Background: The pathophysiology of sepsis-induced acute kidney injury remains elusive. Although mitochondrial dysfunction is often perceived as the main culprit, data from preclinical models yielded conflicting results so far. The aim of this study was to assess the immune-metabolic background of sepsis-associated renal dysfunction using sequential biopsy approach with mitochondria function evaluation in a large clinically relevant porcine models mimicking two different paces and severity of sepsis and couple this approach with traditional parameters of renal physiology.

Methods: In this randomized, open-label study, 15 anaesthetized, mechanically ventilated and instrumented (renal artery flow probe and renal vein catheter) pigs were randomized in two disease severity groups-low severity (LS) sepsis (0.5 g/kg of autologous faeces intraperitoneally) and high severity (HS) sepsis (1 g/kg of autologous faeces intraperitoneally). Sequential cortical biopsies of the left kidney were performed and a pyramid-shaped kidney specimen with cortex, medulla and renal papilla was resected and processed at the end of the experiment. Oxygraphic data and western blot analysis of proteins involved in mitochondrial biogenesis and degradation were obtained.

Results: In contrast to increased mitochondrial activity observed in LS sepsis, a significant decrease in the oxidative phosphorylation capacity together with an increase in the respiratory system uncoupling was observed during the first 24 h after sepsis induction in the HS group. Those changes preceded alterations of renal haemodynamics. Furthermore, serum creatinine rose significantly during the first 24 h, indicating that renal dysfunction is not primarily driven by haemodynamic changes. Compared to cortex, renal medulla had significantly lower oxidative phosphorylation capacity and electron-transport system activity. PGC-1-alfa, a marker of mitochondrial biogenesis, was significantly decreased in HS group.

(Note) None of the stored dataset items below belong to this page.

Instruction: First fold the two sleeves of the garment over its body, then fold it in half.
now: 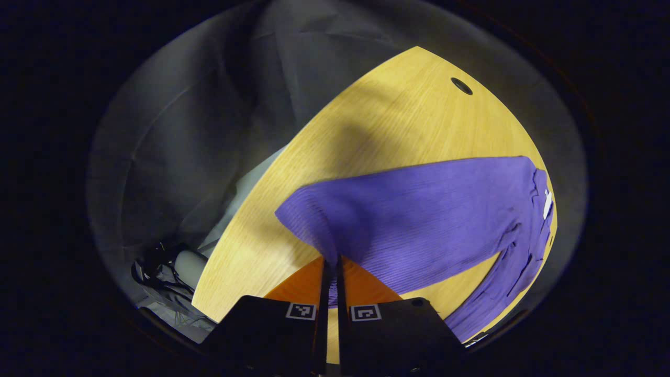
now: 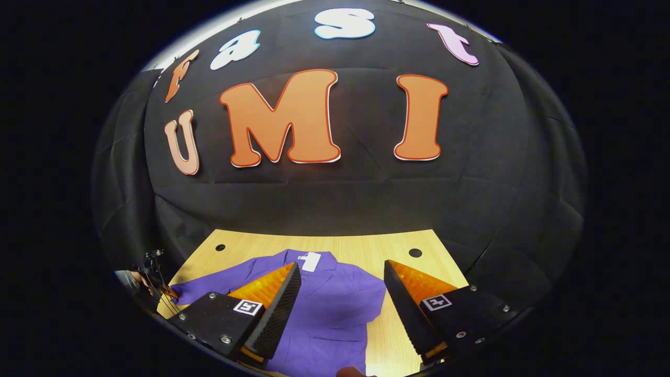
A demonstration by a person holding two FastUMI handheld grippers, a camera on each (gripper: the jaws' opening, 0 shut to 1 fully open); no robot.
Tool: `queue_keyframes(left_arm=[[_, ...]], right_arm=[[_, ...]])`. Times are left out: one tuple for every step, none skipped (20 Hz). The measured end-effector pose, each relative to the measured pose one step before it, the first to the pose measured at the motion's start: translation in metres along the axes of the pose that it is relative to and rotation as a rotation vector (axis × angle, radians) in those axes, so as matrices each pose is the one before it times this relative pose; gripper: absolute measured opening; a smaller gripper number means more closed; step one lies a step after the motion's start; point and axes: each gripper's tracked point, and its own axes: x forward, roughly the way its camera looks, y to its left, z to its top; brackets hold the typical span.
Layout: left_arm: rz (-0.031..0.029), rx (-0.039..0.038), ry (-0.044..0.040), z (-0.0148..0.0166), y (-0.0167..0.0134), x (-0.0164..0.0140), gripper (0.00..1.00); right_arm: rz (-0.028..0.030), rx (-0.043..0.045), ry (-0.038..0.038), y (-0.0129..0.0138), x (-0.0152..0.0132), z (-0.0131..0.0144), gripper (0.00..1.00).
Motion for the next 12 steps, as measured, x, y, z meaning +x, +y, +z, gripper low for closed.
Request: queue_keyframes(left_arm=[[-0.00957, 0.02335, -0.01766, 0.00336, -0.0045, -0.00682, 0.07], [-0.01224, 0.02925, -0.02321, 0.00547, -0.01017, -0.0094, 0.07], [-0.01269, 0.03941, -0.02439, 0.00481, -0.01209, -0.00876, 0.07], [-0.01662, 0.04497, -0.02696, 0.00705, -0.0159, -0.01121, 0.07], [-0.0207, 0.04943, -0.0282, 0.00932, -0.01841, -0.01241, 0.07], [-0.02081, 0.04722, -0.02693, 0.00957, -0.01902, -0.01223, 0.07], [-0.02353, 0.04636, -0.02544, 0.00645, -0.01793, -0.01417, 0.07], [-0.02035, 0.04178, -0.01943, 0.00908, -0.01802, -0.00972, 0.07], [-0.01845, 0.04047, -0.01612, 0.00813, -0.01889, -0.00711, 0.07], [-0.01716, 0.04035, -0.01716, 0.00859, -0.01858, -0.00594, 0.07], [-0.01662, 0.03682, -0.01271, 0.00623, -0.02134, -0.00426, 0.07], [-0.01519, 0.03594, -0.00942, 0.00616, -0.01936, -0.00683, 0.07]], right_arm=[[-0.00492, 0.00044, 0.00014, -0.00327, -0.00112, 0.0002, 0.95], [0.00133, 0.00197, -0.00358, -0.00234, 0.00006, 0.00134, 0.95], [-0.00026, 0.00291, -0.00244, -0.00118, 0.0002, 0.00059, 0.95], [0.00545, 0.0032, -0.00541, -0.00138, -0.00016, 0.00116, 0.95], [0.00397, 0.00072, -0.00194, -0.00072, 0.00019, 0.00091, 0.95], [0.00118, -0.00101, -0.00488, -0.00078, 0.00056, -0.00026, 0.95], [0.00261, -0.00259, -0.00289, 0.00072, 0.00024, 0.00031, 0.95], [0.00152, -0.00269, -0.00387, -0.00132, -0.00054, 0.00003, 0.95], [0.00495, -0.0028, -0.00225, -0.00068, 0.00066, -0.00075, 0.95], [0.00021, -0.00395, -0.0005, -0.00188, -0.00017, -0.00085, 0.95], [0.00407, -0.00552, -0.00053, -0.00405, -0.00022, -0.00139, 0.95], [-0.00028, -0.00598, 0.00092, -0.00531, -0.00233, -0.00162, 0.95]])
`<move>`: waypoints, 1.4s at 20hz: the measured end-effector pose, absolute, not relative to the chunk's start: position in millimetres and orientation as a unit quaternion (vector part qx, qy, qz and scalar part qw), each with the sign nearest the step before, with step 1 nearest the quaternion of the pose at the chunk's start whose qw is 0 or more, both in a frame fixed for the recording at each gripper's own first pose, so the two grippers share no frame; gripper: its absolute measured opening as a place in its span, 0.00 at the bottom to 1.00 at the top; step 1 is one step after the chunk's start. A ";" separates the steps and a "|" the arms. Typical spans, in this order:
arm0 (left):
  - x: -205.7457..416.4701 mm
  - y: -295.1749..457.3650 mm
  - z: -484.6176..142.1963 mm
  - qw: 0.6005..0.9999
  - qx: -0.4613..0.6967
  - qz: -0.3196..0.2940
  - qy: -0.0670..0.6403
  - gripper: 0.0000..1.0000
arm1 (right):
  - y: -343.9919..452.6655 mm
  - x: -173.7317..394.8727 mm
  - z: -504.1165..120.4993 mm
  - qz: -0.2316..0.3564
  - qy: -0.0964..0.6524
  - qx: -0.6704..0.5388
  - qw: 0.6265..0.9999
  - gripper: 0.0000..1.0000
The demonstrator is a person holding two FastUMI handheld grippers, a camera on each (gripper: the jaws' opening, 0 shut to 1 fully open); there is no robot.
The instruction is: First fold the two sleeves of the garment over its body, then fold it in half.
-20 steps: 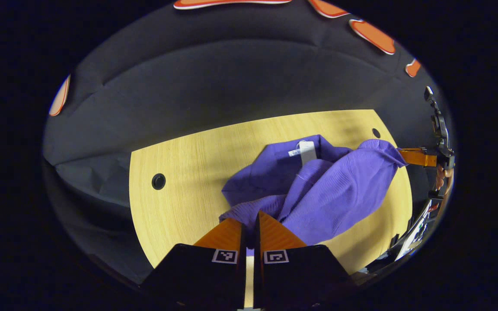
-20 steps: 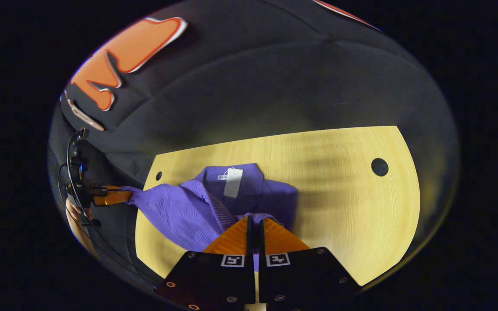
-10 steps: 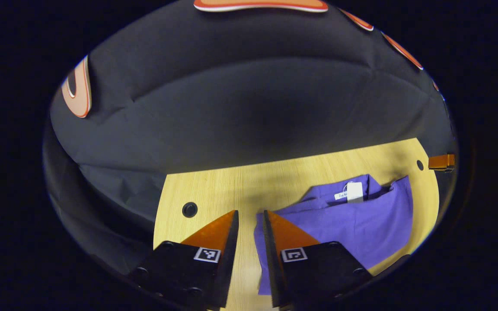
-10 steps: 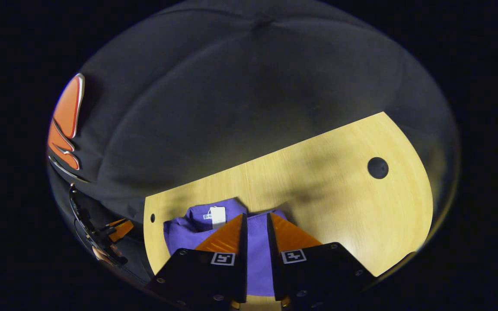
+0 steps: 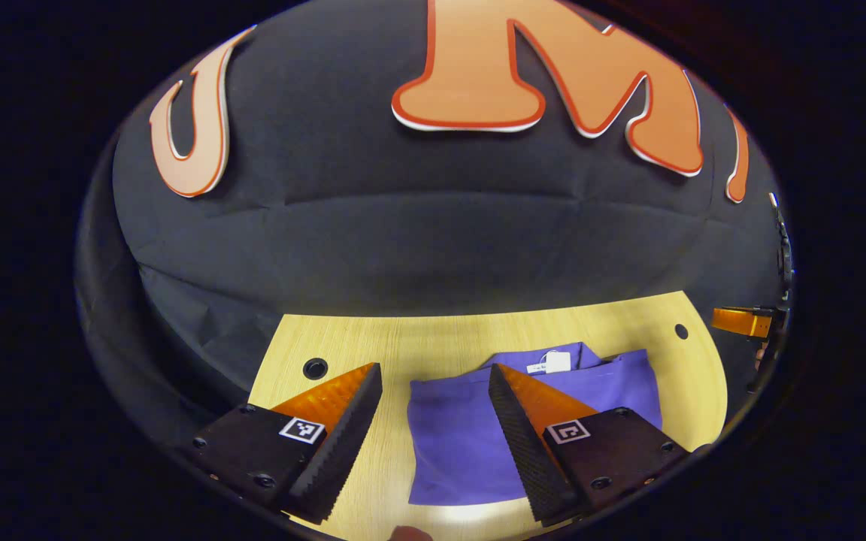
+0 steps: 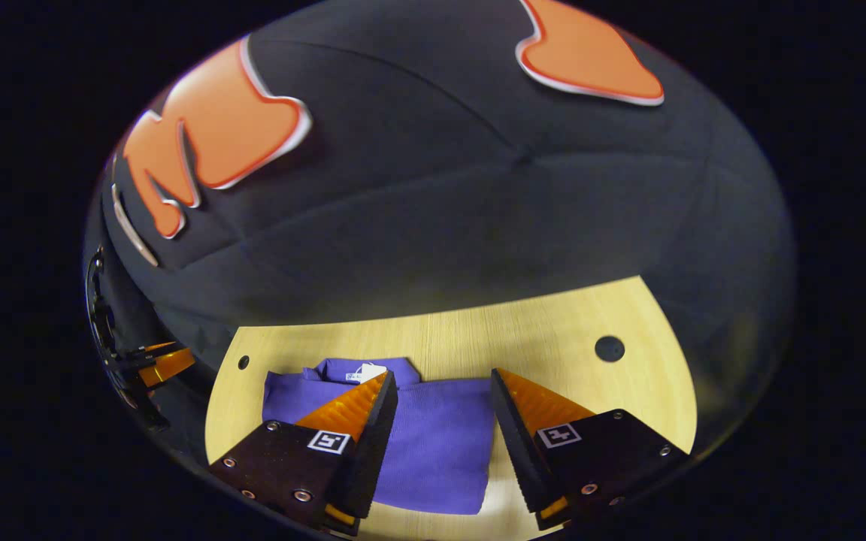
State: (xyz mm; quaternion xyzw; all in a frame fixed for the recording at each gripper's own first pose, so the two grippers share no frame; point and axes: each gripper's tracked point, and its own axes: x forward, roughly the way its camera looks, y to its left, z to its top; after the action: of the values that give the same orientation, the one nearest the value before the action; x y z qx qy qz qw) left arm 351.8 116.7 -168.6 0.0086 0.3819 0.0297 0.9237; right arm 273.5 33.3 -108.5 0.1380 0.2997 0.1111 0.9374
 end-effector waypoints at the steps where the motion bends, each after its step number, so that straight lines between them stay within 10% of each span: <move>1: 344.9 114.5 -160.2 0.925 0.005 0.026 0.379 0.90 | 36.7 265.5 -94.9 0.116 0.286 0.135 0.941 0.76; 2: 338.7 111.6 -151.1 0.929 0.001 0.023 0.370 0.92 | 41.2 256.8 -83.0 0.120 0.276 0.133 0.944 0.67; 3: 332.1 106.5 -141.5 0.931 -0.005 0.017 0.365 0.93 | 45.9 248.4 -72.4 0.126 0.267 0.132 0.946 0.83; 9: 282.5 95.2 -91.4 0.947 -0.007 0.006 0.321 0.93 | 67.6 200.3 -22.5 0.141 0.201 0.093 0.965 0.95; 28: 164.3 70.2 6.0 0.997 -0.032 0.027 0.071 0.93 | 114.5 86.5 45.1 0.119 -0.006 0.013 0.993 0.95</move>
State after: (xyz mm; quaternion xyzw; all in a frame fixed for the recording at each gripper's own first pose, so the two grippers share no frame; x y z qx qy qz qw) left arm 164.3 70.2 6.0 -0.0325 0.0709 0.0266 0.9966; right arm 86.5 114.5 45.1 0.0126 -0.0056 0.1187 0.9928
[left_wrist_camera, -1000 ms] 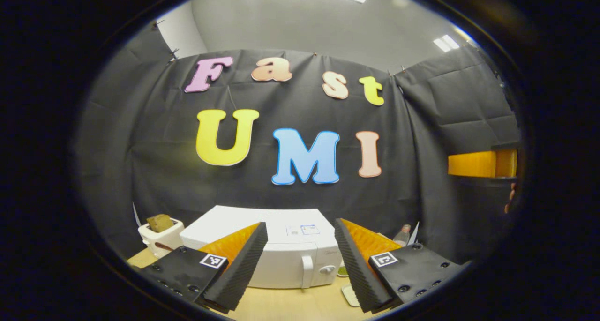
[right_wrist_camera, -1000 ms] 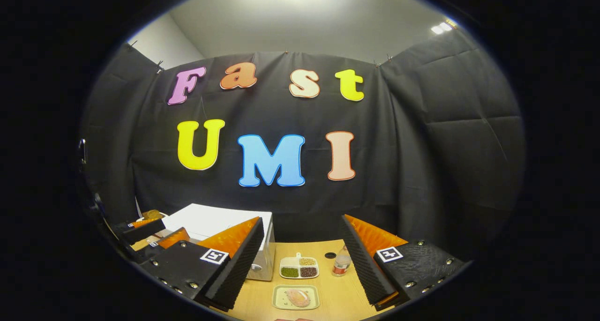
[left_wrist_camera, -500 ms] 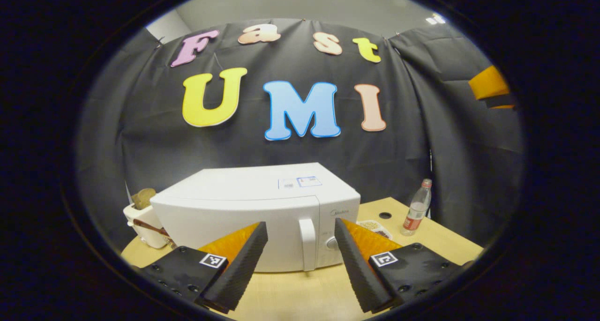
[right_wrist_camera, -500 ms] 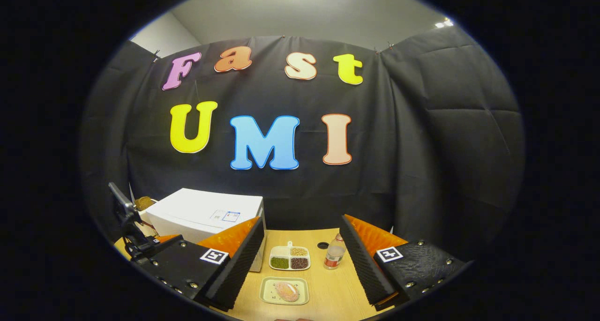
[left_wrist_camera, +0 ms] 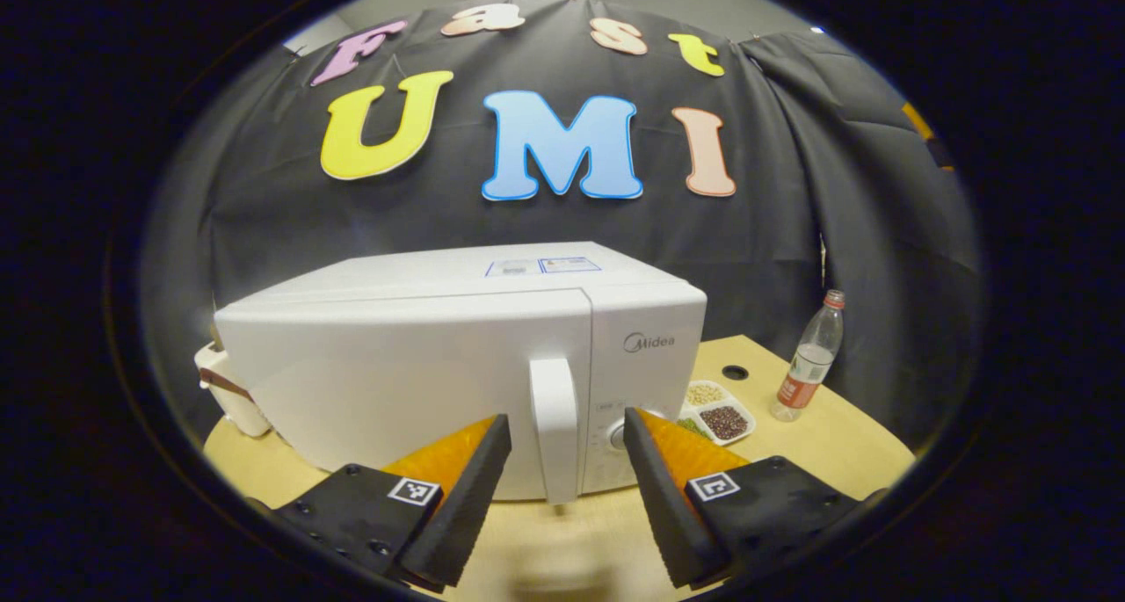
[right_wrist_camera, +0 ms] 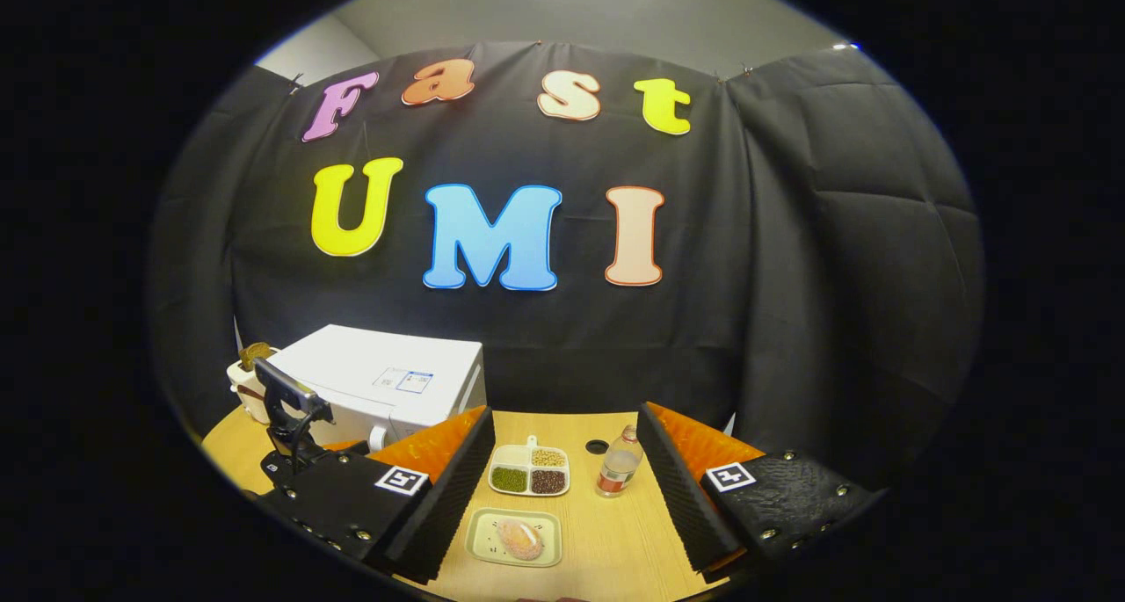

Conclusions: In this experimental model, unique sequential tissue data show that the nature and dynamics of renal mitochondrial responses to sepsis are profoundly determined by the severity of infectious challenge and resulting magnitude of inflammatory insult. High disease severity is associated with early and stepwise progression of mitochondria dysfunction and acute kidney injury, both occurring independently from later renal macro-haemodynamic alterations. Our data may help explain the conflicting results of preclinical studies and suggest that sepsis encompasses a very broad spectrum of sepsis-induced acute kidney injury endotypes.